▶ _WHAT THE TASK REQUIRES_
There is one span to output from the data below: the lines starting at the line with "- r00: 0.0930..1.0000" and ending at the line with "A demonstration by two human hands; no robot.". Output it exactly, ends included, nothing more.

== Segment start ==

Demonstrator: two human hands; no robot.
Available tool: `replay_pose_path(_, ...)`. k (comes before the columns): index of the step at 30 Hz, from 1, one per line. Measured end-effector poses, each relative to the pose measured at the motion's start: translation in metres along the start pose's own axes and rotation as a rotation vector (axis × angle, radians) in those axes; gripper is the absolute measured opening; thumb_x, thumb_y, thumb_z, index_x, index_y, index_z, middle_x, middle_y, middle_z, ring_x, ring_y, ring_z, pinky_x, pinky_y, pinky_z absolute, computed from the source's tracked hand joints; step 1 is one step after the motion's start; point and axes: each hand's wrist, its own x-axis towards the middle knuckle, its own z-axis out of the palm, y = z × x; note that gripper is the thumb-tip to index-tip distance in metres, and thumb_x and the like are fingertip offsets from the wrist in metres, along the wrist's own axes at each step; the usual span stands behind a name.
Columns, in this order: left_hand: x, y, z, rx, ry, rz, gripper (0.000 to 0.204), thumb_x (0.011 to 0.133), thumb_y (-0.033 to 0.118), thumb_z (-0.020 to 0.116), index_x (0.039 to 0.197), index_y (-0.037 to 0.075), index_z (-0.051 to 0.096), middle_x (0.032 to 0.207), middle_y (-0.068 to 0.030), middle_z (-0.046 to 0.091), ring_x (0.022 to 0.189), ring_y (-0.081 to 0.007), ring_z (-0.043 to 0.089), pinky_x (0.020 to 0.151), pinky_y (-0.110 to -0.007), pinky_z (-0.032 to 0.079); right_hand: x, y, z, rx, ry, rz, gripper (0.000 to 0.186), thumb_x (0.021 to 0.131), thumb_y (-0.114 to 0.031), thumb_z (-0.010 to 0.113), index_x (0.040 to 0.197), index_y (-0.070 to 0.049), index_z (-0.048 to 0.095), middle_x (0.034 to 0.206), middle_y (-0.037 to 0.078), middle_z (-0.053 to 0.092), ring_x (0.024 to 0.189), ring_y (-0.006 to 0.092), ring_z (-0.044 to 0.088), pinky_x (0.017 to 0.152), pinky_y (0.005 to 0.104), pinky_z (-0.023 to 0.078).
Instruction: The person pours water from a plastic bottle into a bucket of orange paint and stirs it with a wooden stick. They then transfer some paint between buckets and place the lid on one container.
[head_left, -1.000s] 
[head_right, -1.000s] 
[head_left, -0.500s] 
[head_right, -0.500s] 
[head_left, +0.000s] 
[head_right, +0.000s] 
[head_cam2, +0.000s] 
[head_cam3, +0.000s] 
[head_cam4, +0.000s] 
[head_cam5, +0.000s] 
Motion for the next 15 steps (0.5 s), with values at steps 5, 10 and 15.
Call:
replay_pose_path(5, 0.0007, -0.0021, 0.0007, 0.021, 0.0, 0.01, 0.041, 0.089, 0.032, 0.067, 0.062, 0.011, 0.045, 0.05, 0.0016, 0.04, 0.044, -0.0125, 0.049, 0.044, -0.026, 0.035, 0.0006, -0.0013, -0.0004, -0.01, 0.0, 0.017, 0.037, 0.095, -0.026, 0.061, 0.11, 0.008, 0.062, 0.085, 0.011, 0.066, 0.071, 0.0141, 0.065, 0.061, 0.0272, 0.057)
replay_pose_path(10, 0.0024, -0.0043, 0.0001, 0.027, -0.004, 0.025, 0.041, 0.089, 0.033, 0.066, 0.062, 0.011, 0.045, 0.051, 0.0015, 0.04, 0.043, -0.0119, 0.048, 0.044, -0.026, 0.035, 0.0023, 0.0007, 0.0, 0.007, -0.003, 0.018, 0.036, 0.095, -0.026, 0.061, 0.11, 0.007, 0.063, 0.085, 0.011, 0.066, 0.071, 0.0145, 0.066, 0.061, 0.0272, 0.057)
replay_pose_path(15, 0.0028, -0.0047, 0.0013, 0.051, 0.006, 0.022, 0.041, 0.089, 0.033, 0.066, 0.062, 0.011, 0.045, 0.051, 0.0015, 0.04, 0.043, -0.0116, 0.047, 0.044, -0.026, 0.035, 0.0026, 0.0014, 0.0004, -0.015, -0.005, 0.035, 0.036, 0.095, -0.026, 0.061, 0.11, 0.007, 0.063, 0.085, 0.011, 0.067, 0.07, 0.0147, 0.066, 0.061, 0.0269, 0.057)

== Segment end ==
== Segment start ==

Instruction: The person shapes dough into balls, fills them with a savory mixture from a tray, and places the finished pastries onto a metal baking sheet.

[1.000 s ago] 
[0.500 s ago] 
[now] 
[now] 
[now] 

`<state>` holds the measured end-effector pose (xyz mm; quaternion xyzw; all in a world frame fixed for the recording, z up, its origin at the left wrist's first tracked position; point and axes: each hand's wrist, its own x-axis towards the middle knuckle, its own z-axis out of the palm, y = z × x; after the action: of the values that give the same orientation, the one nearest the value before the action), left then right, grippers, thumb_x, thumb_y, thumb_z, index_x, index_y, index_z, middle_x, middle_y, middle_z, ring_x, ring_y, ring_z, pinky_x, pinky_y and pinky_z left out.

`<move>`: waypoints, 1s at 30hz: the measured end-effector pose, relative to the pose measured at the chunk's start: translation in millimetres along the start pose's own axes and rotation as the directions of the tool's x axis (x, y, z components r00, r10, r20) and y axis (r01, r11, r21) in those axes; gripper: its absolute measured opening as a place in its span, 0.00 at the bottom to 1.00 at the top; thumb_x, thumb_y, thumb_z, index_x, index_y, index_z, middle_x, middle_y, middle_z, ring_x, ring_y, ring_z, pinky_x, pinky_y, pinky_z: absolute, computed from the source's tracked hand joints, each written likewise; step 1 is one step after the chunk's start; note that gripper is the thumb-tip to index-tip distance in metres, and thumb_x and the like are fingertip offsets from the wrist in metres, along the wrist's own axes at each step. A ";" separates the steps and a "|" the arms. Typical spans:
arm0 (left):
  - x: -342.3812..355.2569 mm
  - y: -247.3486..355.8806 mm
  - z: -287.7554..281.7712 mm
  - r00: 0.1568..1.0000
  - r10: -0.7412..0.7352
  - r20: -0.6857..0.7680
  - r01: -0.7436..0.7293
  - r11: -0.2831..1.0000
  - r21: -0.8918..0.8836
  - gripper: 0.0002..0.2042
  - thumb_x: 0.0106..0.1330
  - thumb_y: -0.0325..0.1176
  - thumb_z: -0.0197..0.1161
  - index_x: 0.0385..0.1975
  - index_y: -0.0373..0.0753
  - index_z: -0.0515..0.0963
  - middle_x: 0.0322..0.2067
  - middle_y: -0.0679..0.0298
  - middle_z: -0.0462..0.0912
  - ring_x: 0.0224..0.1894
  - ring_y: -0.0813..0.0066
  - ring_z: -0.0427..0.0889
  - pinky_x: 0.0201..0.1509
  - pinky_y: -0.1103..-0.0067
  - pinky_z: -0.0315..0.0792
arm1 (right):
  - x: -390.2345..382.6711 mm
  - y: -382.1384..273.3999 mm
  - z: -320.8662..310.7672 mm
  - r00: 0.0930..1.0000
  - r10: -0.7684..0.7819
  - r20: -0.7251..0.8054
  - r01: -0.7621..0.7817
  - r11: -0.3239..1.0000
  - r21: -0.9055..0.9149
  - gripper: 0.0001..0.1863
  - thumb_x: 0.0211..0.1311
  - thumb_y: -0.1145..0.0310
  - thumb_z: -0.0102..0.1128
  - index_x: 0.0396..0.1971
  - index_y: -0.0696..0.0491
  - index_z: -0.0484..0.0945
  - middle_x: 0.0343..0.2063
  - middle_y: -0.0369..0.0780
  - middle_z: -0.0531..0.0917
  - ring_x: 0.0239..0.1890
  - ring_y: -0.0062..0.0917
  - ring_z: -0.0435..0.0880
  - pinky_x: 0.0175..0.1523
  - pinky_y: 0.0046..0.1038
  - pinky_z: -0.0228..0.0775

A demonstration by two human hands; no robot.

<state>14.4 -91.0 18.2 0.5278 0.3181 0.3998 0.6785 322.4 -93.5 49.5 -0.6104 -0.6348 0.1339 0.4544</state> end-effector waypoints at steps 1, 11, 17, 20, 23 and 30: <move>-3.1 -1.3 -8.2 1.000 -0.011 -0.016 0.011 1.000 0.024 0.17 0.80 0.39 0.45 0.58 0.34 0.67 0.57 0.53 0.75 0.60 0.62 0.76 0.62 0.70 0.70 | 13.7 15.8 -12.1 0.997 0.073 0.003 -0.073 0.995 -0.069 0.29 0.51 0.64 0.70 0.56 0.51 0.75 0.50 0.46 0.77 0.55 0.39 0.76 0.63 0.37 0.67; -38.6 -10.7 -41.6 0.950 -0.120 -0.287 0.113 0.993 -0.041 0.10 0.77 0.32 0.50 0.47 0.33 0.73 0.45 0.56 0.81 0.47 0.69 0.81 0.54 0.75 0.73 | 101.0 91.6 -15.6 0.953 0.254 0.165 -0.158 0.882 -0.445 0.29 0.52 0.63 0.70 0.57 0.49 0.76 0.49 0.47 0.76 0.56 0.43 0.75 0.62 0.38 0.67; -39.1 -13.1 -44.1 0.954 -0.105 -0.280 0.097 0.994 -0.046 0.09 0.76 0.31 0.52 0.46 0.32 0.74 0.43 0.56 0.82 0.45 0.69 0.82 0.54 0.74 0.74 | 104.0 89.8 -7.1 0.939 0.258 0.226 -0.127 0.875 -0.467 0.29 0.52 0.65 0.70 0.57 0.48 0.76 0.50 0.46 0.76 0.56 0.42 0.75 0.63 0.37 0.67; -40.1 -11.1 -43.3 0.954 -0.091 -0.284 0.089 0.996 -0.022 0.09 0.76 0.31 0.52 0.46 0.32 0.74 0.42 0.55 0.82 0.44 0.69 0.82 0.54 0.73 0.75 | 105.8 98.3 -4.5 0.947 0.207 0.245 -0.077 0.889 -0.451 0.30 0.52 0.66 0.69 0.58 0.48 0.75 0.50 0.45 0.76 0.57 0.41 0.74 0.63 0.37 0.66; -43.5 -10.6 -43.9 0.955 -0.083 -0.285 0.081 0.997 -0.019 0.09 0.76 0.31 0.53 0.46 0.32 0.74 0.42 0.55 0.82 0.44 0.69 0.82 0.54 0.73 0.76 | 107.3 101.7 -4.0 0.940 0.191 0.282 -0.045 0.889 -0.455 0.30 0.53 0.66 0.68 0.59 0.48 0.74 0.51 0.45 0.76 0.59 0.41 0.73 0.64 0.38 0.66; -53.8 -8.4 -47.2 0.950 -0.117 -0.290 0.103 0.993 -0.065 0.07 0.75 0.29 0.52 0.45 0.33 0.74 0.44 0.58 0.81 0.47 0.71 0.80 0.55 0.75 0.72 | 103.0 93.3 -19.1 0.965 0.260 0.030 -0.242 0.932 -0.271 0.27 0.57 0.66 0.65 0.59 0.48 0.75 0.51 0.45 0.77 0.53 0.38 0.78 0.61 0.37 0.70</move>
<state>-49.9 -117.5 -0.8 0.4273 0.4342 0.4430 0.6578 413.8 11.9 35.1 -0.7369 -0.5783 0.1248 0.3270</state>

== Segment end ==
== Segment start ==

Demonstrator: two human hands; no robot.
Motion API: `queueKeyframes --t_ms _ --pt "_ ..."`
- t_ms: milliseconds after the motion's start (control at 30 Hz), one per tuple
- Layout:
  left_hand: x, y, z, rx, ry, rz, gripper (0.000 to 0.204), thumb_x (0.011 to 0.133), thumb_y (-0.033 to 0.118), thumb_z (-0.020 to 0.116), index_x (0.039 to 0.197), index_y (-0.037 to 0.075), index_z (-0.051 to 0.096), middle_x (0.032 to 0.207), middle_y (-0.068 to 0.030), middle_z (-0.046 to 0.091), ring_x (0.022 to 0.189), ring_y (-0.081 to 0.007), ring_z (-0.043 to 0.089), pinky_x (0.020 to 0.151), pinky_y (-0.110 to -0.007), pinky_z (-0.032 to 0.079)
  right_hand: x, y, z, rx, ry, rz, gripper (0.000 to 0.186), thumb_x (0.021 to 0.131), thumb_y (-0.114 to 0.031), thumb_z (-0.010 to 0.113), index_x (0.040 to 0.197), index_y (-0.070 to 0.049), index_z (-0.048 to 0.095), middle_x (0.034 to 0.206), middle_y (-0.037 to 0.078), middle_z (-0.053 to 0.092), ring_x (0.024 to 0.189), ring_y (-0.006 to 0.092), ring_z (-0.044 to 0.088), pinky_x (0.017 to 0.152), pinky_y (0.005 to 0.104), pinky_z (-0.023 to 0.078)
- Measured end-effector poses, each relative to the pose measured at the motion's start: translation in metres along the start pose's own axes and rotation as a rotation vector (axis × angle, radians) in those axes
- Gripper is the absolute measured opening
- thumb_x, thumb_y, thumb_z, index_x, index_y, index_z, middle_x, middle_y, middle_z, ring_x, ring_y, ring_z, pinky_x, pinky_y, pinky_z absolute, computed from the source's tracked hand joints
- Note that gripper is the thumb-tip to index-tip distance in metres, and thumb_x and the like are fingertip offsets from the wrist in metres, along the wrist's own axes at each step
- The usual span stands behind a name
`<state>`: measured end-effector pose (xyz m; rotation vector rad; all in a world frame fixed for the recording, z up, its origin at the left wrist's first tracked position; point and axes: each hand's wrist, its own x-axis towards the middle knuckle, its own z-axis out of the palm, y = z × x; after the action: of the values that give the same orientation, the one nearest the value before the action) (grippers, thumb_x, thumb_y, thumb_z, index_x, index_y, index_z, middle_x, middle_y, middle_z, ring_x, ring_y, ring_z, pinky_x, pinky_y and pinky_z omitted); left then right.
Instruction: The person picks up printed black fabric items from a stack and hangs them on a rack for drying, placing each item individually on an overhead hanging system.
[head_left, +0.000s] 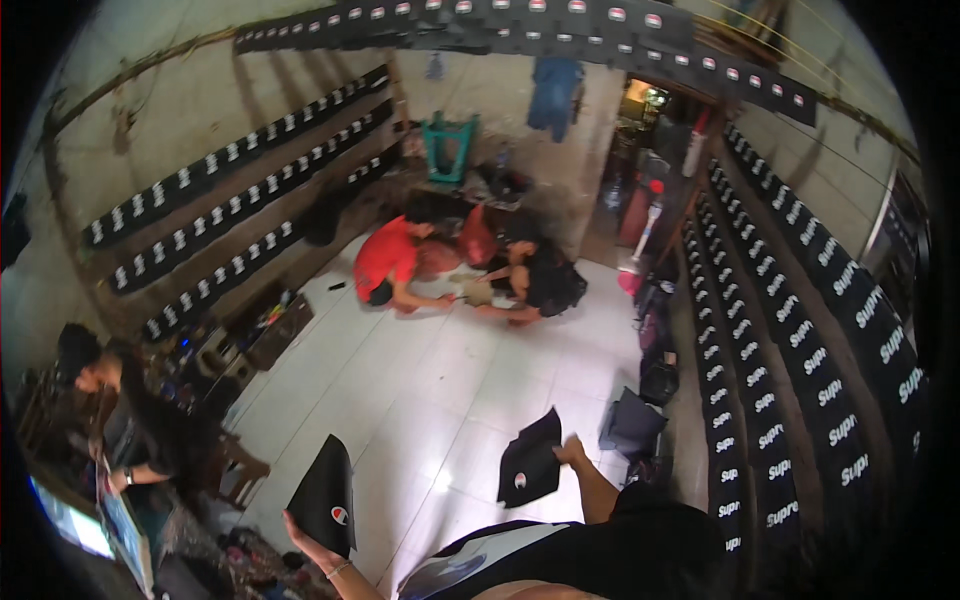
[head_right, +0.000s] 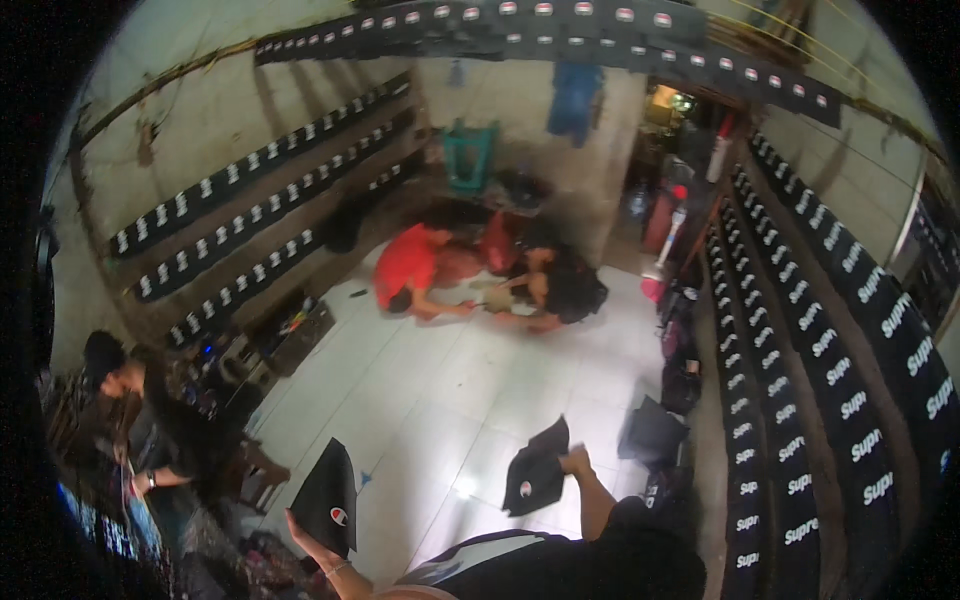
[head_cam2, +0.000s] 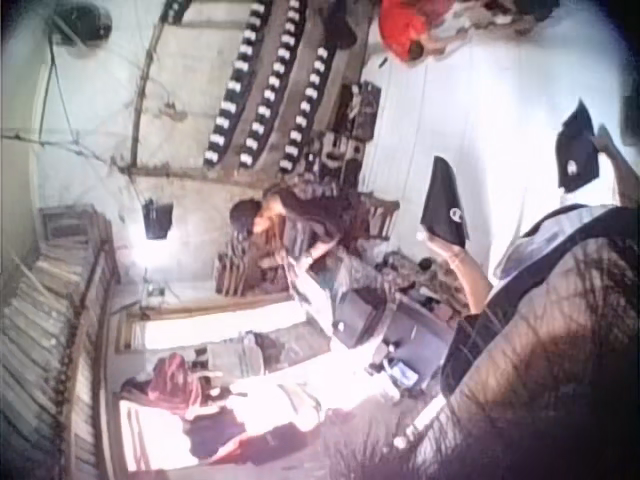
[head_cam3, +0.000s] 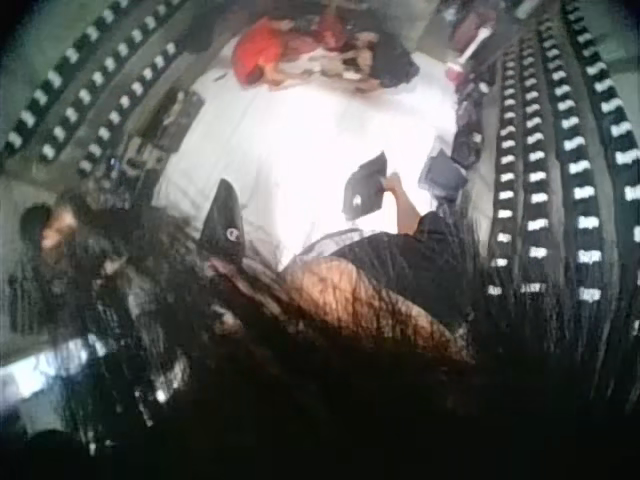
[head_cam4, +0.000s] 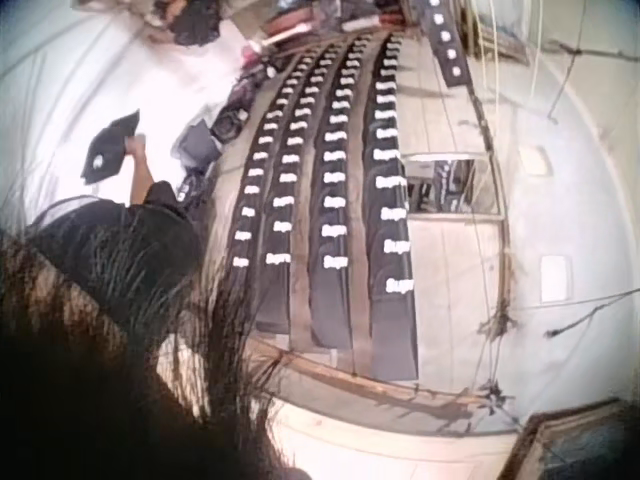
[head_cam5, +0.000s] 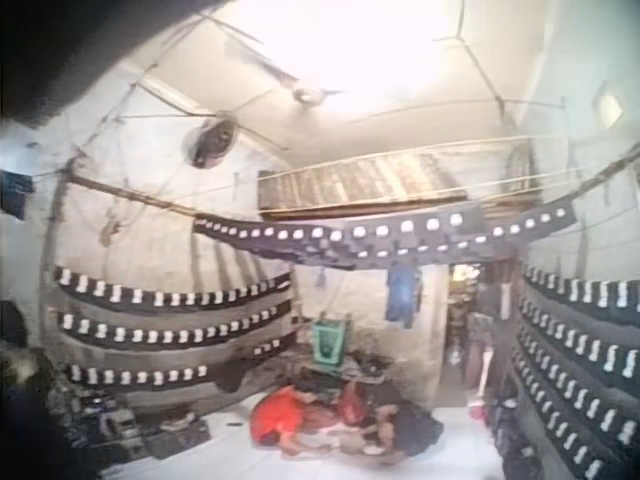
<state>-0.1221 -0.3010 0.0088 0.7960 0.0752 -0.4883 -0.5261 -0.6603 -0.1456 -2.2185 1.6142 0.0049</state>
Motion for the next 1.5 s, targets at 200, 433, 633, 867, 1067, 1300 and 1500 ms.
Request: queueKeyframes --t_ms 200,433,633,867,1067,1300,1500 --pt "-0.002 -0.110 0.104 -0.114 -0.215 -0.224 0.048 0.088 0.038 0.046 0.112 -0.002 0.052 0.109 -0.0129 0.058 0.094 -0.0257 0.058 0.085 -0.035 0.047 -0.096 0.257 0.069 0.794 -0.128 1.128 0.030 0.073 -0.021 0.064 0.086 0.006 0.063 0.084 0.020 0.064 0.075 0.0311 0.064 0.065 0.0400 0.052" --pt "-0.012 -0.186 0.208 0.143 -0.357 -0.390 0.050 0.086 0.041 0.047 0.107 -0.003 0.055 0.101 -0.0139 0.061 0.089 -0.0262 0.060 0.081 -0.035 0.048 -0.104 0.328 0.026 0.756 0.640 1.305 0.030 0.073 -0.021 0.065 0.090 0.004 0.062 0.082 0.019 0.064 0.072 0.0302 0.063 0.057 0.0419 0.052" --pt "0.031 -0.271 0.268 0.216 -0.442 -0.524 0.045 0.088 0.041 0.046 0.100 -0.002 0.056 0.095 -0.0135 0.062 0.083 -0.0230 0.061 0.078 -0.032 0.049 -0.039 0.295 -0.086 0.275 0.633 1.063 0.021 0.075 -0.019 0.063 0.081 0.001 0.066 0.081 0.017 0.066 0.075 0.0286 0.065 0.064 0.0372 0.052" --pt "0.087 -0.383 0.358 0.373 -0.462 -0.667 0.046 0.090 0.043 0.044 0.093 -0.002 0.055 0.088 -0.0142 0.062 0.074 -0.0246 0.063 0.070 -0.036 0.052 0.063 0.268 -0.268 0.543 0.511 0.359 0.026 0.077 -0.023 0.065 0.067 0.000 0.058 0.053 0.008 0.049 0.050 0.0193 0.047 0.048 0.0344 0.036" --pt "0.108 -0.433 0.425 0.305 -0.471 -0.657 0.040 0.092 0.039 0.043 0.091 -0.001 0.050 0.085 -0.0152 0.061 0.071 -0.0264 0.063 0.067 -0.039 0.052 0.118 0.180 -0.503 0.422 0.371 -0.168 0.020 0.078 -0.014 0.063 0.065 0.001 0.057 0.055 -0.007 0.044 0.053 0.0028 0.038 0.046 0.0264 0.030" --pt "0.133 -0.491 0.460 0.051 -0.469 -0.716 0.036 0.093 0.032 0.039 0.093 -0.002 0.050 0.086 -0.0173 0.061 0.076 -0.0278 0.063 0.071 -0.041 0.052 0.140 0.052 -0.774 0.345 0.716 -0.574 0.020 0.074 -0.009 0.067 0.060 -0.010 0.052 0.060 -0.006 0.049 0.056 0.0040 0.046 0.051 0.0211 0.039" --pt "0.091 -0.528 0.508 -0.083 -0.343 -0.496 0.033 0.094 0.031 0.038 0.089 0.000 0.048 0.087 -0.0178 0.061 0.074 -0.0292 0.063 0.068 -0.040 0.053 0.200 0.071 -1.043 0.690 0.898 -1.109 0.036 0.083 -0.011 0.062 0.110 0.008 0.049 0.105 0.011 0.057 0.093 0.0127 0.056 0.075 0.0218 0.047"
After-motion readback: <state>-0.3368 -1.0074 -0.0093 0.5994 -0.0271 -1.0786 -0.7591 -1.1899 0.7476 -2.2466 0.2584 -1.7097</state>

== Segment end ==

▶ _EXERCISE ANSWER_
  - r00: 0.0930..1.0000
  - r10: -0.7684..0.7819
  - r20: -0.7251..0.8054
  - r01: -0.7621..0.7817
  - r11: -0.3239..1.0000
  - r21: -0.9055..0.9149
  - gripper: 0.0001..0.1863
  - thumb_x: 0.0211..0.1311
  - thumb_y: -0.1145..0.0310
  - thumb_z: -0.0102..0.1128
  - index_x: 0.0396..0.1971
  - index_y: -0.0696..0.0491
  - index_z: -0.0484..0.0945
  - middle_x: 0.0343..0.2063
  - middle_y: -0.0369..0.0780
  - middle_z: -0.0531..0.0917
  - ring_x: 0.0239..0.1890
  - ring_y: -0.0062..0.0917
  - ring_z: -0.0435..0.0880
  - pinky_x: 0.0175..0.1523
  - pinky_y: 0.0046..0.1038
  - pinky_z: -0.0228..0.0775

A demonstration by two human hands; no robot.

There is nothing further in this answer.